We calculated broad-sense clonal heritability H² by dividing total genotypic variance by total variance [46] to ensure the assumptions of the selection analyses were met. Ensuring high heritability of traits also enabled the comparison of field and common garden traits. We used linear mixed-effects models and restricted maximum likelihood (REML) with untransformed trait values as recommended by Houle [47] to obtain the estimates of genotypic variance for each trait. For simple traits from the common garden (resistance and PSMs of control and damage plants separately) and all field traits we used a model with each trait as the response variable and genotype and block in the common garden or field plot as random effects. Because genotypes varied in their response to damage treatment (common garden) and herbivore suppression (field) we calculated heritability separately for the damage/herbivore suppression treatments. To test for the genotypic variance in traits that describe a response to damage (induction of resistance, induction of PSMs, tolerance), we used the interaction of genotype with damage treatment [5]. We determined the significance of the random effects with the likelihood ratio test (lmerTest: rand). We divided the p-values from the likelihood ratio test by 2 because tests for significance of clonal genetic variance are one-tailed.

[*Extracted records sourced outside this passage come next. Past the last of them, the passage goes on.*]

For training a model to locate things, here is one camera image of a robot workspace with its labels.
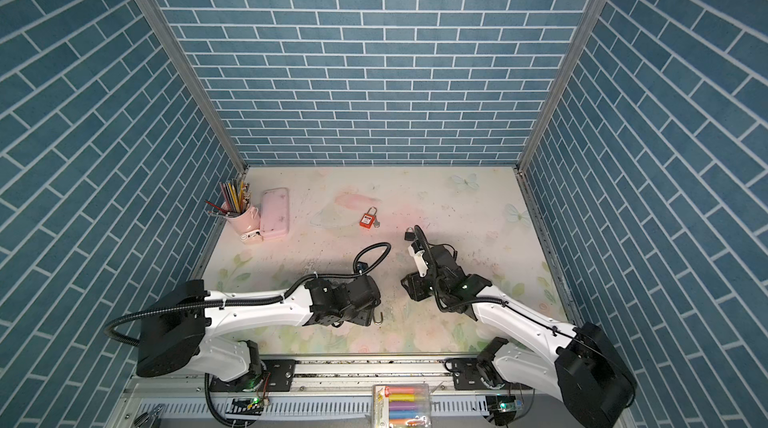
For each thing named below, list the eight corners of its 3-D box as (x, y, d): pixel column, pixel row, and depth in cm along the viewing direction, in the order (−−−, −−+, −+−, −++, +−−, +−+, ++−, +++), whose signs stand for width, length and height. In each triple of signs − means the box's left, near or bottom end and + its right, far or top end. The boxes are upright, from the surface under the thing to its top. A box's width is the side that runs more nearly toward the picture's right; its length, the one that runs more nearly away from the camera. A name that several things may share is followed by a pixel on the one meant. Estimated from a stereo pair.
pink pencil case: (260, 242, 100) (257, 238, 98) (263, 194, 114) (261, 189, 112) (289, 236, 102) (287, 232, 99) (289, 190, 115) (287, 185, 113)
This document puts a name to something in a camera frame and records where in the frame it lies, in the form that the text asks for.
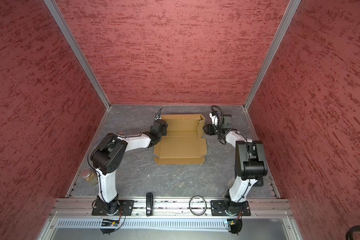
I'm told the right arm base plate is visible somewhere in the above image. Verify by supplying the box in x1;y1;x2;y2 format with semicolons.
211;200;251;217

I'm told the small glass jar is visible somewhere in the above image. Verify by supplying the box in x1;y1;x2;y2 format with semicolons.
80;169;98;186

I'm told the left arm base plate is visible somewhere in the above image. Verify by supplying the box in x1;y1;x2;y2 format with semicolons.
92;199;135;217

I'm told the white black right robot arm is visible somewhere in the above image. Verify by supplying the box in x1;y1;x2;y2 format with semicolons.
203;111;268;216

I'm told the black cable ring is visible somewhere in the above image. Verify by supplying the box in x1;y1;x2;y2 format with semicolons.
188;195;208;217

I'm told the white slotted cable duct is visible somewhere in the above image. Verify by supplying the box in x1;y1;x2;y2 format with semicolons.
56;218;228;231

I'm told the aluminium front rail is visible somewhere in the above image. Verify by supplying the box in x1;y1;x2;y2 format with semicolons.
49;197;295;219

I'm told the right rear aluminium corner post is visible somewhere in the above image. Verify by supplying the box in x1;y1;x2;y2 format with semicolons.
244;0;301;111

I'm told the aluminium corner post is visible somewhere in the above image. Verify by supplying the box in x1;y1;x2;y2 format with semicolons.
44;0;112;110
244;0;301;111

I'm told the left rear aluminium corner post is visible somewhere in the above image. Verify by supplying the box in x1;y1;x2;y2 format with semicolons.
44;0;112;110

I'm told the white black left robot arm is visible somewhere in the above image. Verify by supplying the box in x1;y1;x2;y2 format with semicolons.
88;118;168;216

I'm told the black handheld device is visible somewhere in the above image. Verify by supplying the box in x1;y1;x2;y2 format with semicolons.
146;193;154;217

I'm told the brown cardboard box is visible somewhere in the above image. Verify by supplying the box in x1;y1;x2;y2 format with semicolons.
154;114;207;165

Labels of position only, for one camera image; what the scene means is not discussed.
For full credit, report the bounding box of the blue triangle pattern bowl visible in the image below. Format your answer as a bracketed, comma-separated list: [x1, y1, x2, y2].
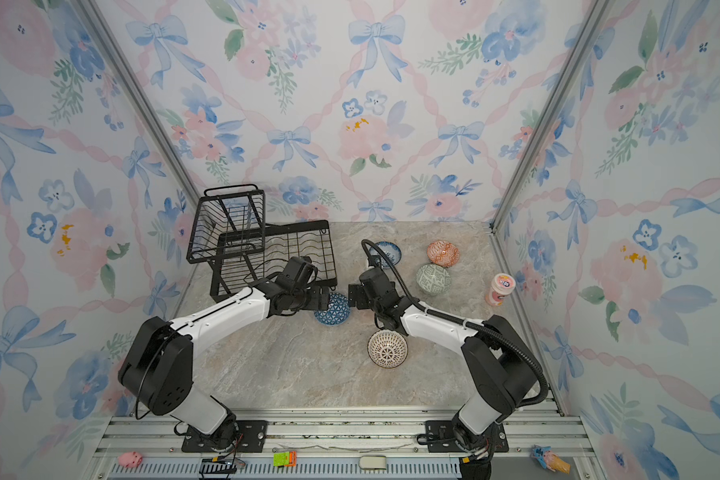
[314, 292, 351, 326]

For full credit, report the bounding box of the black wire dish rack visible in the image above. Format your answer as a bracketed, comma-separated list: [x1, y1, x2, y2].
[186, 184, 338, 302]

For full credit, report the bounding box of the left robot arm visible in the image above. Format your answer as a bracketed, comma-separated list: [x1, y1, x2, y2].
[118, 257, 330, 452]

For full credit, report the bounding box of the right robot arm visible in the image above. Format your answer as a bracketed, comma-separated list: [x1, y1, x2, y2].
[348, 267, 549, 451]

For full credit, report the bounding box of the blue floral bowl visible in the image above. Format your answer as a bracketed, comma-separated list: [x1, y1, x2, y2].
[369, 241, 402, 269]

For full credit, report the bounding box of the white brown lattice bowl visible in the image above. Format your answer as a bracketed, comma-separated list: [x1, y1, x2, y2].
[367, 330, 408, 369]

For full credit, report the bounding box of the green patterned bowl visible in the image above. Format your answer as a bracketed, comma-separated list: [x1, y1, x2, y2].
[416, 263, 452, 295]

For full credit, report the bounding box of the red patterned bowl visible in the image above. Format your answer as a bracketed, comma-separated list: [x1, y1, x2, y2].
[427, 240, 460, 268]

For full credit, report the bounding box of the pink yogurt cup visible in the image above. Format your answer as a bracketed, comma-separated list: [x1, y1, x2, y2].
[485, 273, 516, 307]

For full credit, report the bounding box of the green orange small block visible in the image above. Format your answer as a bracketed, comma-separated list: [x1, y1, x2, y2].
[273, 451, 297, 468]

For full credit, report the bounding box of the white small eraser block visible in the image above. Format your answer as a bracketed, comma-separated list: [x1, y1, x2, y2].
[358, 455, 387, 470]

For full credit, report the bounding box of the pink toy pig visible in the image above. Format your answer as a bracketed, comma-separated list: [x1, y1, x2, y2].
[117, 451, 143, 469]

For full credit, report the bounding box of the ice cream cone toy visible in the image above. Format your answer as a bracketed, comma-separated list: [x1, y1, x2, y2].
[531, 445, 571, 474]

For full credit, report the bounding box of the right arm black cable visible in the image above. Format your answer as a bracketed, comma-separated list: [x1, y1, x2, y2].
[361, 238, 549, 409]

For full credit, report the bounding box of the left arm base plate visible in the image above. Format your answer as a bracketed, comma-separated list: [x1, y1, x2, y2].
[181, 420, 269, 454]

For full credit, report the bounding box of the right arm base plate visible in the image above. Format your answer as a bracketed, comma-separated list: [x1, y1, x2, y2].
[417, 420, 509, 454]

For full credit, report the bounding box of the aluminium front rail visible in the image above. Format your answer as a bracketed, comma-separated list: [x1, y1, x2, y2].
[83, 400, 605, 479]

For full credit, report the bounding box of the aluminium corner post left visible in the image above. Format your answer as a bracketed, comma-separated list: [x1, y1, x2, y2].
[72, 0, 200, 209]

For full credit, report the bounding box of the aluminium corner post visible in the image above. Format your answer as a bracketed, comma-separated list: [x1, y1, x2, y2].
[72, 0, 200, 209]
[490, 0, 613, 236]

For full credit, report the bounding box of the aluminium corner post right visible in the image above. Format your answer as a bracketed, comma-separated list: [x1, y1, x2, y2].
[490, 0, 613, 236]

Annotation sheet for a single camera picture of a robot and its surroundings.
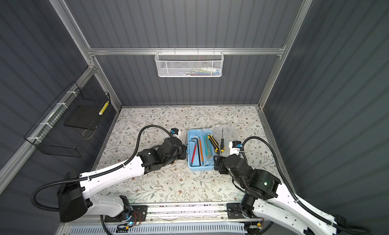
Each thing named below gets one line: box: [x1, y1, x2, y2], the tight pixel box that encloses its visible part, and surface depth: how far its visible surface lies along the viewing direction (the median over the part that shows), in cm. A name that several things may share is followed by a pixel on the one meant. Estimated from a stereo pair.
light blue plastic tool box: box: [187, 128, 215, 172], surface depth 94 cm
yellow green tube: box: [98, 100, 110, 116], surface depth 83 cm
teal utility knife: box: [203, 135, 213, 160], surface depth 90 cm
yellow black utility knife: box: [207, 133, 220, 155], surface depth 92 cm
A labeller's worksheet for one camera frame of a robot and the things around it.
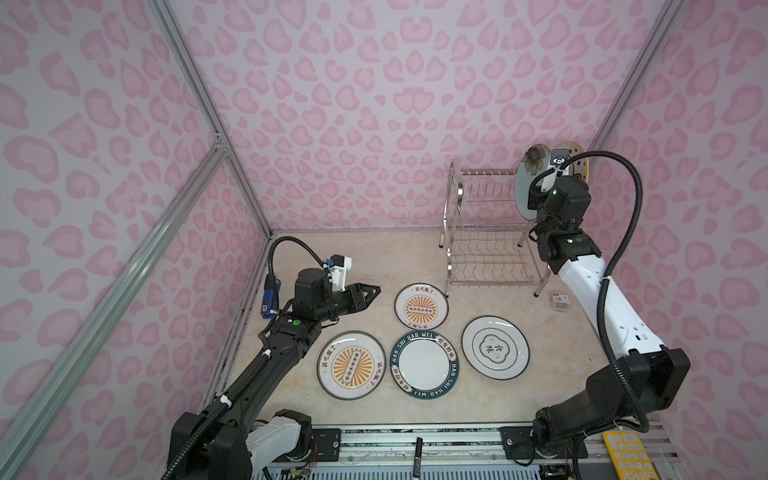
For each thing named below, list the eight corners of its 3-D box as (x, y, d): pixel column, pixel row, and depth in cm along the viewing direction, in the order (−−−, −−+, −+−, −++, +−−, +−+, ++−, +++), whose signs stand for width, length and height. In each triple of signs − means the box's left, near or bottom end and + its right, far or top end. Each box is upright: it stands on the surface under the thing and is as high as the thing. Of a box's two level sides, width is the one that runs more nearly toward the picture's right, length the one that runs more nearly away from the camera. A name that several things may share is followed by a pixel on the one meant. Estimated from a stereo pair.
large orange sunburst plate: (313, 399, 82) (312, 397, 81) (324, 334, 94) (322, 331, 93) (384, 399, 82) (384, 397, 80) (386, 334, 94) (385, 331, 93)
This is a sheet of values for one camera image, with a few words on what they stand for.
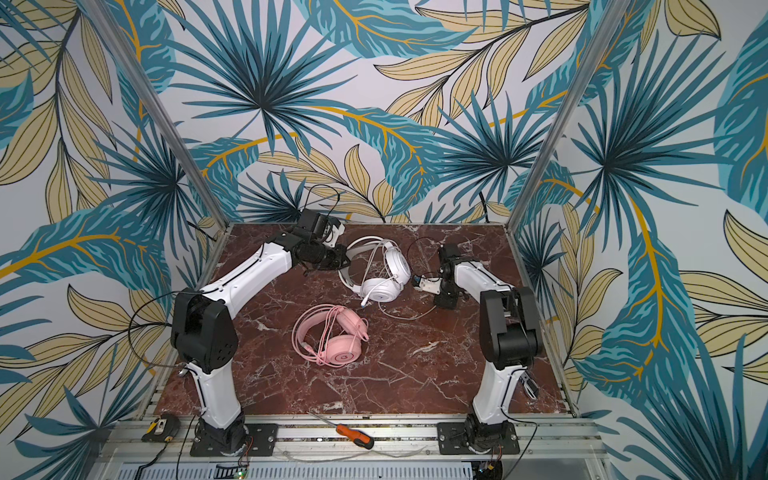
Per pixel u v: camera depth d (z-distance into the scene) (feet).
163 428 2.38
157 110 2.76
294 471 2.30
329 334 2.69
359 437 2.37
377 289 2.49
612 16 2.26
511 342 1.69
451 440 2.41
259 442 2.39
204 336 1.59
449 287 2.32
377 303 2.52
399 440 2.46
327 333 2.79
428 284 2.90

(i) . Selection on resistance and tolerance

We tested whether herbivory and/or succession affected natural selection on plant traits with a multivariate genotypic selection analysis [41,48,49]. We used rhizome mass to calculate relative fitness by dividing the within-treatment genotype mean rhizome mass by the overall mean rhizome mass. We chose to use this measure of clonal reproduction as our fitness measure because we were interested in how natural selection contributes to changes in genotype frequencies in the early successional environment, where the outcome of selection in S. altissima is determined primarily by differential survival and clonal spread in the population. Recruitment from seed occurs only in the first years of succession, after which the shifts in population mean genetic makeup come about through differential success in clonal reproduction, i.e. rhizomal growth [34,50]. We used genotype means from either the field (aboveground biomass, plant height) or common garden (constitutive and induced resistance, constitutive and induced leaf PSM content, tolerance), standardized to a mean of 0 and standard deviation of 1 to facilitate comparison of selection on traits measured on different scales and comparison between field and common garden data. For common garden traits, genotypes had one standardized mean value for each trait of interest, which was then matched to treatment-specific relative fitness measure in each of the four succession by herbivory treatment combinations. We performed a multivariate selection analysis that allowed us to test for the direct selection after correcting for trait covariation with a model that included the standardized traits, succession and herbivory, and all two- and three-way interactions between treatments and traits as fixed effects. Genotype was included as a random effect.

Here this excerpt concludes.